Your response should reproduce every line of the entries that contains the word "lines".

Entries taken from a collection
------------------------

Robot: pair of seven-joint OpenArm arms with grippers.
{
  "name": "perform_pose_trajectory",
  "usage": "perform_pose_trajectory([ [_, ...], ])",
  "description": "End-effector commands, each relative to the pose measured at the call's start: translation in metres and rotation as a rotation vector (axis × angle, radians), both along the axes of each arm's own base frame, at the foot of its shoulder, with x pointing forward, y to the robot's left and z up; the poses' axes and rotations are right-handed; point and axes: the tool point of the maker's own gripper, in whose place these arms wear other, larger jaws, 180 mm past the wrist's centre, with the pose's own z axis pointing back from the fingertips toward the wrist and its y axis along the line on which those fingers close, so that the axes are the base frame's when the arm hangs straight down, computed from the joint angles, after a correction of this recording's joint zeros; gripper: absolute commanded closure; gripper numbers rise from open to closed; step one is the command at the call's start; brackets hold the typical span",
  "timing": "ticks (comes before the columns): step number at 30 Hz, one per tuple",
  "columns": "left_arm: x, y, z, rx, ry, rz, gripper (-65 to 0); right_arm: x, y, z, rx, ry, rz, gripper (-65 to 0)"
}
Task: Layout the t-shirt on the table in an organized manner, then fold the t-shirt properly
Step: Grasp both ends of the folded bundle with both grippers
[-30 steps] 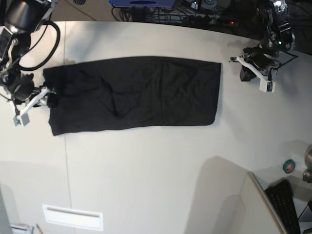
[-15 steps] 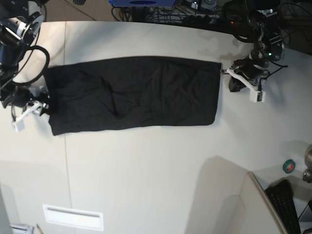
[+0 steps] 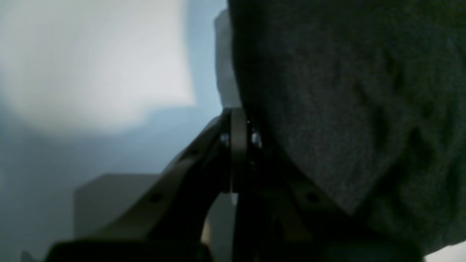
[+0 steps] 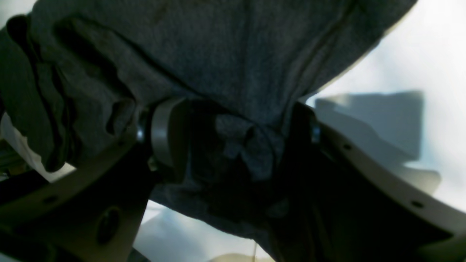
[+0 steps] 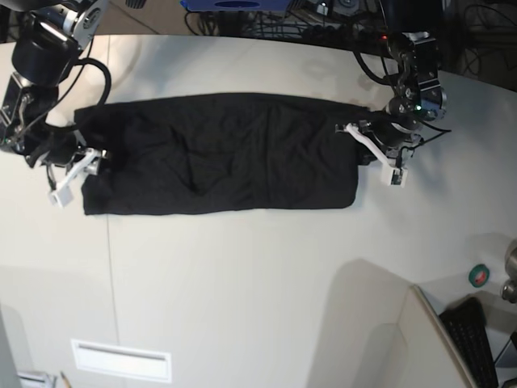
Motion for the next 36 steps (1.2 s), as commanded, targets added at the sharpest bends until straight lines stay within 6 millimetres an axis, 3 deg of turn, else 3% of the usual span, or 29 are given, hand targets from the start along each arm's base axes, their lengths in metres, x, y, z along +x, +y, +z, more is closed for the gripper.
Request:
perform_pose_trajectory([
  [1,0.010,0.003,0.010,0.000,-0.041,0.002,0.0,-0.016,-0.009,-0.008,-0.048,0.079,0.028,-36.9],
  [6,0.011,-0.007,0.009,-0.005,-0.039,-0.029,0.0,-0.018,-0.006,-0.009,-0.045,0.088,0.036,-36.9],
  [10,0.010,-0.014,0.008,-0.008,-0.035,-0.050,0.0,-0.017,0.012,-0.012,-0.062,0.094,0.139,-35.6],
  [20,0.010,-0.013,0.007,-0.005,-0.033,-0.051,0.0,0.003,0.006,-0.004,-0.080,0.007,0.108,-2.3],
  [22,0.008,-0.016,0.005,-0.012,-0.025,-0.050,0.0,0.002,-0.005,-0.003,-0.104,0.010,0.114,0.0],
  [25,0.009,-0.044,-0.004,-0.049,-0.001,-0.096,0.0,0.005,-0.011,0.001,-0.122,-0.001,0.115,0.0],
  [29,0.008,-0.072,-0.006,-0.064,0.007,-0.173,0.0,0.016,-0.030,0.024,-0.206,-0.071,0.127,0.0],
  [36,0.002,-0.120,-0.008,-0.080,0.017,-0.278,0.0,0.028,-0.020,0.059,-0.344,-0.131,0.171,0.0],
])
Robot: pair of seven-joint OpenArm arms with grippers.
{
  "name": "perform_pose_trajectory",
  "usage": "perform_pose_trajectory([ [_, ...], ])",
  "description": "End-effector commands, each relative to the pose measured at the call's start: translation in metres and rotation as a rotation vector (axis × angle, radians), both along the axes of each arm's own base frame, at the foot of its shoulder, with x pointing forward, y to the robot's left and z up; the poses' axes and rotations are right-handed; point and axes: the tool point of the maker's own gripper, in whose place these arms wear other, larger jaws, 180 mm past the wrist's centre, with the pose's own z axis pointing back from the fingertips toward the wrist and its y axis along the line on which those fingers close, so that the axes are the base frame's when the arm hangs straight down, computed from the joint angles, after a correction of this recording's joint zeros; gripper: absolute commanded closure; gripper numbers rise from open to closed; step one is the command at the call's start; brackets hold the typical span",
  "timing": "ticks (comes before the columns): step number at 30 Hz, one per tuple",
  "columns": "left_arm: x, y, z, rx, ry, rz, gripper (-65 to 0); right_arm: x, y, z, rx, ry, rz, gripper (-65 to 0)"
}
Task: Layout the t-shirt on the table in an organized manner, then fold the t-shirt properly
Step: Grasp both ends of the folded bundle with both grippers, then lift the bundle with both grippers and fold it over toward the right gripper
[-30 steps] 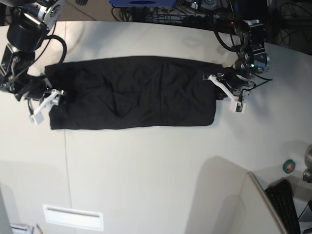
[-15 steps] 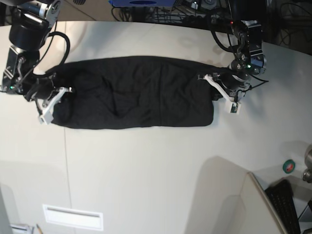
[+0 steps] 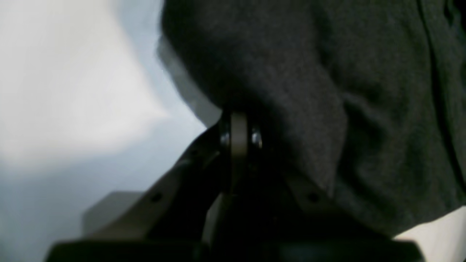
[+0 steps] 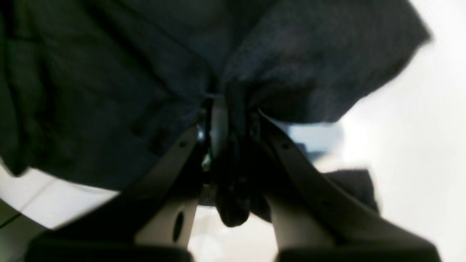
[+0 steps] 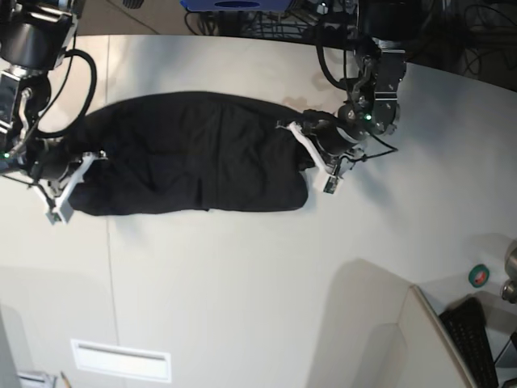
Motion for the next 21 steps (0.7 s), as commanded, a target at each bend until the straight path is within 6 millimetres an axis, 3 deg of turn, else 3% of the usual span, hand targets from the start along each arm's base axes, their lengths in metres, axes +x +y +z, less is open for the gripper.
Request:
perform_pose_trajectory([
  [1,-0.003,-0.008,-0.002,0.014,0.016,-0.022,0.0,0.013,-0.002,0.017,-0.019,-0.057,0.000,0.0],
  [5,-0.009,-0.028,-0.003,0.008,0.021,-0.073,0.0,0.012,0.022,0.036,-0.049,-0.111,0.029,0.0],
  [7,-0.012,-0.036,-0.003,0.006,0.023,-0.096,0.0,0.010,0.046,0.045,-0.036,-0.137,0.050,0.0],
  [11,-0.011,-0.036,-0.003,0.008,0.021,-0.093,0.0,0.004,0.087,0.062,-0.005,-0.182,0.090,0.0],
  [21,-0.013,-0.036,0.017,0.010,-0.037,-0.099,0.0,-0.014,0.177,0.075,0.110,-0.141,0.172,0.0],
])
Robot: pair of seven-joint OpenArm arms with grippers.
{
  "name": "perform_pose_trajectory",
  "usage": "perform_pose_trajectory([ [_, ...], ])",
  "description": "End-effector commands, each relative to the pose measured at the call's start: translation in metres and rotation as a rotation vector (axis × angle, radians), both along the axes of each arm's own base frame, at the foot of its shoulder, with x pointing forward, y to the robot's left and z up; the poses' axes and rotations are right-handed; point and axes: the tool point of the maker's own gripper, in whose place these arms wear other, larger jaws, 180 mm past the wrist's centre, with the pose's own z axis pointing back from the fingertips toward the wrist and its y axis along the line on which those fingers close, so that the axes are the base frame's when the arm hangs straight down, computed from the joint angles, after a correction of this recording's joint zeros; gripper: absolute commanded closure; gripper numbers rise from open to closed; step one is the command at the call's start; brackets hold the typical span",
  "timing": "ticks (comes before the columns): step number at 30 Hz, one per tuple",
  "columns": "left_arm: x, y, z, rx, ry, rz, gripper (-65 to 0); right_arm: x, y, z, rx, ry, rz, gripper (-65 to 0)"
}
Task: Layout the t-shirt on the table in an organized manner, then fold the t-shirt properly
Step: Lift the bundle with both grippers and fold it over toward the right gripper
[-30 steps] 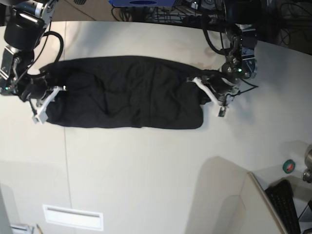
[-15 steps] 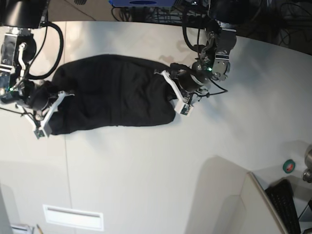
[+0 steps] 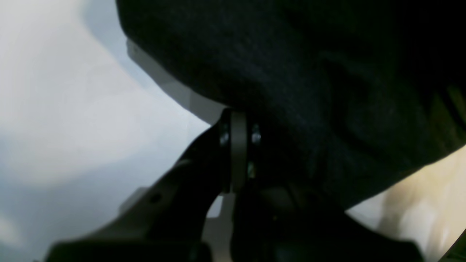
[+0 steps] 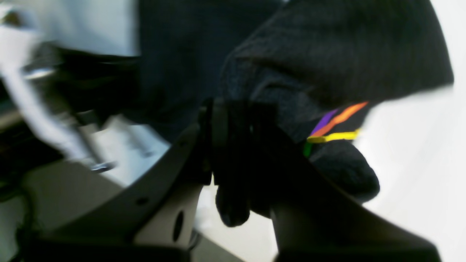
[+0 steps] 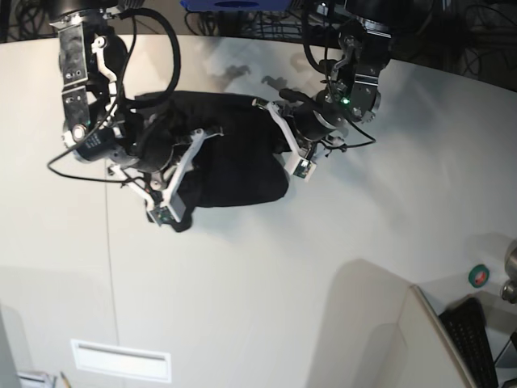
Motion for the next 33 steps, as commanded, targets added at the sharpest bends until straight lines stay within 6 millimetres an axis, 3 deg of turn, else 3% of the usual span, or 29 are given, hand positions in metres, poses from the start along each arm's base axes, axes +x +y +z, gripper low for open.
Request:
perform_pose_trajectory([
  [1,0.011,0.000,0.010,-0.015,-0.039,0.004,0.0,0.009,0.008,0.012,0.021,-0.043,-0.007,0.0],
  [14,0.010,0.003,0.008,-0.004,-0.036,-0.002,0.0,0.005,0.081,0.032,0.141,-0.021,0.018,0.0],
  [19,0.011,0.006,0.009,0.000,-0.038,0.002,0.0,0.005,0.083,0.004,0.109,0.060,0.020,0.0],
  [27,0.000,0.006,0.006,-0.003,-0.027,0.003,0.0,0.006,0.089,0.001,0.128,0.062,0.008,0.0],
  [31,-0.005,0.014,0.004,0.007,-0.020,0.009,0.0,0.005,0.090,-0.010,0.134,0.079,-0.008,0.0],
  [33,-0.007,0.031,0.001,0.015,-0.006,0.065,0.0,0.003,0.091,-0.019,0.127,0.101,-0.010,0.0],
])
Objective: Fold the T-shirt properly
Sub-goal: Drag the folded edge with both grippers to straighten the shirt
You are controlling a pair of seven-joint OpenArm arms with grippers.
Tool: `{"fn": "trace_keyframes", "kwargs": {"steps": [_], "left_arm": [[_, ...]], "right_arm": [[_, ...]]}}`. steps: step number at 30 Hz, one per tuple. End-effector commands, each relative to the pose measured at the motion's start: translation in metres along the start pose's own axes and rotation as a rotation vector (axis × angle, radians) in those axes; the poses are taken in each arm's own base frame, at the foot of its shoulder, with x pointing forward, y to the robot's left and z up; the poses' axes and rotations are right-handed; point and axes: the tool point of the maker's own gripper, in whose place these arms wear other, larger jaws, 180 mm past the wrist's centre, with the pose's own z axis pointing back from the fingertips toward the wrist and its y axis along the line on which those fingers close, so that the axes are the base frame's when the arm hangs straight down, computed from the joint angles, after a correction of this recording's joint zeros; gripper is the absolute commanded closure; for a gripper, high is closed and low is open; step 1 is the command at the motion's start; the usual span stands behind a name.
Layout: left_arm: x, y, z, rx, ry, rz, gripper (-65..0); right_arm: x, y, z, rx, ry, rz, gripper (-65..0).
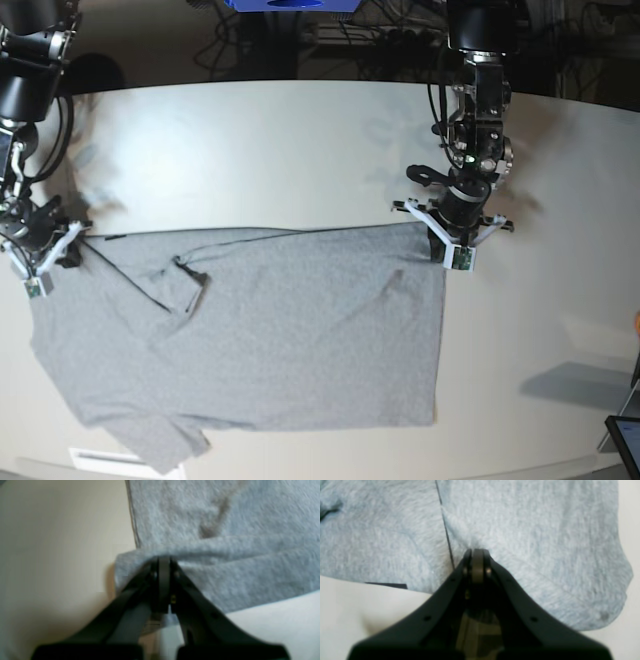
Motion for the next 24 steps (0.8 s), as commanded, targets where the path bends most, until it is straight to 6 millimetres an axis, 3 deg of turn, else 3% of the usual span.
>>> {"fn": "trace_keyframes", "kwargs": {"steps": [1, 8, 13, 16, 21, 24], "left_arm": [[0.018, 0.005, 0.000, 0.011, -0.056, -0.008, 0.0], [0.027, 0.003, 0.000, 0.011, -0.078, -0.003, 0.0], [0.043, -0.002, 0.004, 0.003, -0.125, 0.015, 0.0], [0.049, -0.005, -0.003, 0.001, -0.130, 0.025, -0.2], [0.025, -0.012, -0.023, -0.018, -0.051, 0.062, -0.2], [0.018, -0.029, -0.025, -0.058, -0.032, 0.038, 0.0]], "right_arm": [[0.015, -0.013, 0.006, -0.029, -0.030, 0.013, 0.0], [0.013, -0.008, 0.004, -0.020, -0.026, 0.012, 0.0], [0.013, -0.007, 0.004, -0.019, -0.027, 0.011, 0.0], [0.013, -0.007, 0.004, -0.019, -0.027, 0.011, 0.0], [0.013, -0.007, 0.003, -0.018, -0.026, 0.012, 0.0], [0.005, -0.006, 0.004, -0.016, -0.012, 0.010, 0.0]]}}
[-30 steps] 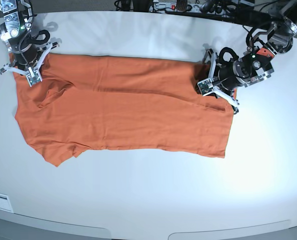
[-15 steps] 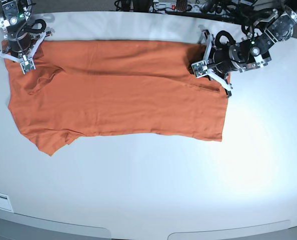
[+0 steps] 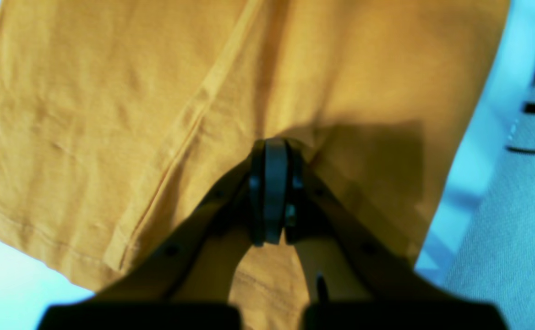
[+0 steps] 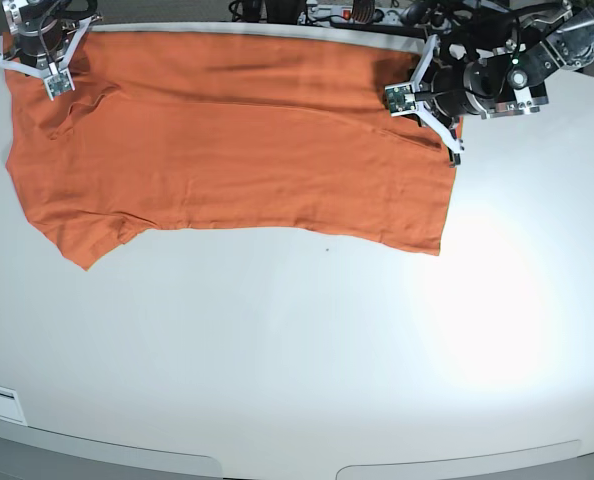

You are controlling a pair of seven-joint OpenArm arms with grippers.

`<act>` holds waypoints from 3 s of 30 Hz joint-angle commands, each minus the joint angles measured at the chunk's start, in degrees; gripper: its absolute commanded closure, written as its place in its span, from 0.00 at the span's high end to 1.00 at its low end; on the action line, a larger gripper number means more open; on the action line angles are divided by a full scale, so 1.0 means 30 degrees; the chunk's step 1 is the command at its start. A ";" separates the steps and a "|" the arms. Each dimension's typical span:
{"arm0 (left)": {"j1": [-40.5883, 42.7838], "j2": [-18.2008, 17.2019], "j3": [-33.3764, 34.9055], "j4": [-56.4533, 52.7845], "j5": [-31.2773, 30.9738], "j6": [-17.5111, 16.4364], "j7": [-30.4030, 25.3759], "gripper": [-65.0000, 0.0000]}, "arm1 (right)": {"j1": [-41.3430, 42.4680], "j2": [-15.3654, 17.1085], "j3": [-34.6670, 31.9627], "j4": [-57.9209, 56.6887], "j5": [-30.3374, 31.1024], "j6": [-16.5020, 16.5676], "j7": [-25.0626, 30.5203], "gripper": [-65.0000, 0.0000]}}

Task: Fold the T-shirt properly
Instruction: 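Drag the shirt toward the robot with both grippers, then release and move both grippers to the shirt's hem corners, grasp them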

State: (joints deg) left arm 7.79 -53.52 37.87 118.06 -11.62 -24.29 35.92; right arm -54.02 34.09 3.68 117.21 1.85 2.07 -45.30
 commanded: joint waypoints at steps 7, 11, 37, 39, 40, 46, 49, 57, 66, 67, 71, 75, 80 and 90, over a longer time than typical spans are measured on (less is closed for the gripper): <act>0.0036 -0.0415 -0.0036 0.0197 0.0189 0.0313 0.0867 0.00 | -0.0401 -0.0015 -0.0211 0.0452 -0.1909 -0.0874 -0.0299 0.00; 0.0036 -0.0415 -0.0036 0.0947 0.0182 0.0313 0.1151 0.00 | -0.0401 -0.0015 -0.0211 0.0452 -0.4065 -0.1377 0.0714 0.00; -0.0022 0.0845 -0.7402 0.0248 -0.0189 0.9486 -0.0576 0.00 | 0.3279 0.0022 -0.0211 0.1683 -0.7053 -0.4962 0.0590 0.12; -0.0029 0.1603 -0.9850 -0.1537 -0.3024 0.7766 -0.1348 0.00 | 0.3293 0.0022 -0.0211 0.1683 -0.7053 -0.4976 0.0583 0.12; -0.0080 0.2047 -1.0994 -0.2586 -0.4452 0.6907 -0.1719 0.00 | 0.3286 0.0022 -0.0211 0.1683 -0.7053 -0.4976 0.0576 0.12; -0.2608 0.4204 -1.4309 -0.8444 -1.1001 0.5129 0.0678 0.04 | 0.3300 0.0022 -0.0211 0.1683 -0.7053 -0.4969 0.0736 0.12; -0.3570 0.4721 -1.4192 -1.0484 -1.2371 0.3585 0.1188 0.45 | 0.3293 0.0022 -0.0211 0.1683 -0.7053 -0.4969 0.0721 0.12; -0.5049 0.5523 -1.1642 -1.3959 -1.4345 0.1035 0.2528 0.53 | 0.3300 0.0022 -0.0211 0.1683 -0.7053 -0.4976 0.0729 0.12; -0.5049 0.6142 -0.8859 -1.4324 -1.5511 -0.0284 0.3701 0.53 | 0.3300 0.0022 -0.0211 0.1683 -0.7053 -0.4991 0.0729 0.12; -0.5056 0.6149 -0.8699 -1.4324 -1.5518 -0.0277 0.3657 0.53 | 0.3300 0.0022 -0.0211 0.1683 -0.7053 -0.4991 0.0736 0.12; -0.5180 0.6142 -0.8655 -1.4309 -1.5839 -0.0321 0.3475 0.48 | 0.3300 0.0022 -0.0211 0.1683 -0.7053 -0.4998 0.0736 0.12; -0.5748 0.6135 -0.8663 -1.4309 -1.5854 -0.0612 0.3402 0.30 | 0.3366 0.0022 -0.0211 0.1683 -0.6907 -0.5005 0.1144 0.12; -0.6382 0.6142 -0.8663 -1.4302 -1.5810 -0.0641 0.3322 0.00 | 0.3978 0.0022 -0.0211 0.1683 -0.5821 -0.4779 0.1515 0.12; -0.6302 0.6135 -0.8663 -1.4309 -1.5205 -0.0627 0.3337 0.00 | 0.9267 0.0022 -0.0211 0.0590 -0.3446 -0.4131 0.1319 0.49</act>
State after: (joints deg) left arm -10.39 -34.26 12.05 74.83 -58.46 -26.65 45.04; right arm -26.48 33.23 2.48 118.28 -7.33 -9.43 -42.35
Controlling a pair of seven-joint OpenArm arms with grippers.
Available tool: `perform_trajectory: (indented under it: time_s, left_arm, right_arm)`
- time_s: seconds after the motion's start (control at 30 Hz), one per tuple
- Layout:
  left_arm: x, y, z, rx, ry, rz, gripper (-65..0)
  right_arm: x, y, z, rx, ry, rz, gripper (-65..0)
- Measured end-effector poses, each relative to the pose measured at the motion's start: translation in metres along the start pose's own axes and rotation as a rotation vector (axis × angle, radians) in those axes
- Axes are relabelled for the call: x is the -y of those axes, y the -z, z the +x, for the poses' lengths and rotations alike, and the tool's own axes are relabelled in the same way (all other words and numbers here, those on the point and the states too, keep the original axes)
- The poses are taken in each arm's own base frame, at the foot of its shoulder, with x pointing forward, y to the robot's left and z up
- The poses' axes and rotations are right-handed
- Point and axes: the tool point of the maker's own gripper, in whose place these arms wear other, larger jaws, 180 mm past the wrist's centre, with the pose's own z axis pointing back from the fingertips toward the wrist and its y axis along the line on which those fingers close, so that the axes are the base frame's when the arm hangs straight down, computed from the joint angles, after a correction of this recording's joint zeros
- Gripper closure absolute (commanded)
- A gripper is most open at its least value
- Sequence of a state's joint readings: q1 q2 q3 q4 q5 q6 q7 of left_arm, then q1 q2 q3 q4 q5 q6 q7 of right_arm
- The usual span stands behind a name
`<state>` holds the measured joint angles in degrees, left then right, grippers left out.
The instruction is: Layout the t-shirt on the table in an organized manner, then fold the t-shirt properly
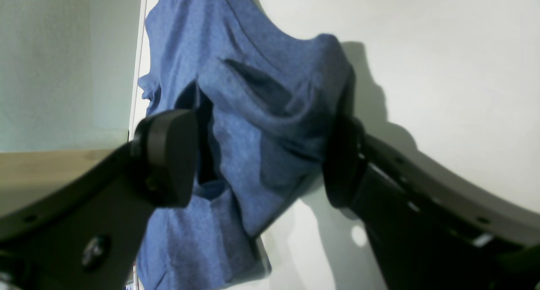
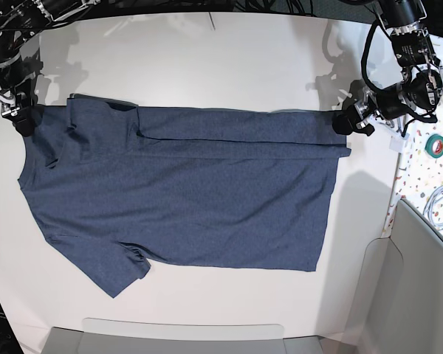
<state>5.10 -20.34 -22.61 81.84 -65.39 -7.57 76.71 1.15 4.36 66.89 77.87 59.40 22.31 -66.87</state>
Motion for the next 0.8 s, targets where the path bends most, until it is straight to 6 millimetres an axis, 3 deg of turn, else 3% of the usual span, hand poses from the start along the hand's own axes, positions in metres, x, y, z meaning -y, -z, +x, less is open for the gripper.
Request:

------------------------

> Output
Motion for the next 36 steps (1.2 s), as commanded, targets added at the sharpest bends until straight lines stay within 6 millimetres an axis, 3 deg of turn, else 3% of the usual span, or 29 are given, hand targets from the start along each arm's base axes, their lengths in metres, x, y, z along +x, +y, +z, more is closed for the gripper.
Motion for the next 33 steps, as commanded, targets added at the sharpest bends until straight lines stay within 6 millimetres an axis, 3 deg of turn, else 3% of the usual span, or 29 are given, hand positions in metres, poses from the start along each arm's base axes, axes +x +y +z, gripper low for open.

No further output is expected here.